# Task description
All lines from the one with "Kindly give the outline mask of the hand-held left gripper left" through the final line of the records below must be written out exactly, with no other text.

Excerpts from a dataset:
*-*-*
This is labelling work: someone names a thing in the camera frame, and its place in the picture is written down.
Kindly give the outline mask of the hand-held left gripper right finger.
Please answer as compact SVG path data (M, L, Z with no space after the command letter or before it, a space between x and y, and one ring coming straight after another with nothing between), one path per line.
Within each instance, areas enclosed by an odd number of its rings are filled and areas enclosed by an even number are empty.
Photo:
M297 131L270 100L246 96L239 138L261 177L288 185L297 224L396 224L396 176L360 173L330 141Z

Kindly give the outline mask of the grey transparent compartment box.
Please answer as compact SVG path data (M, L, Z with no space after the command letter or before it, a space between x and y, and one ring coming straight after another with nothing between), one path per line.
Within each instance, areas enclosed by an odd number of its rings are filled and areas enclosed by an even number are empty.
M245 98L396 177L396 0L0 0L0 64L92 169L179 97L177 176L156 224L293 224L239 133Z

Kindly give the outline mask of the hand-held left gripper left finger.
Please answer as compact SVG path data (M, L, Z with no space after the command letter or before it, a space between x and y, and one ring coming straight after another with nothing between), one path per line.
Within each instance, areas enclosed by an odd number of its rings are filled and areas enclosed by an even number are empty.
*-*-*
# Answer for this exercise
Kindly give the outline mask of the hand-held left gripper left finger.
Please answer as compact SVG path data (M, L, Z with no space after the command letter or before it, a space between x and y, and one ring coming straight after another with nothing between), one path per line.
Within each instance, areas enclosed by an odd number of its rings are filled and areas enclosed by an even number are empty.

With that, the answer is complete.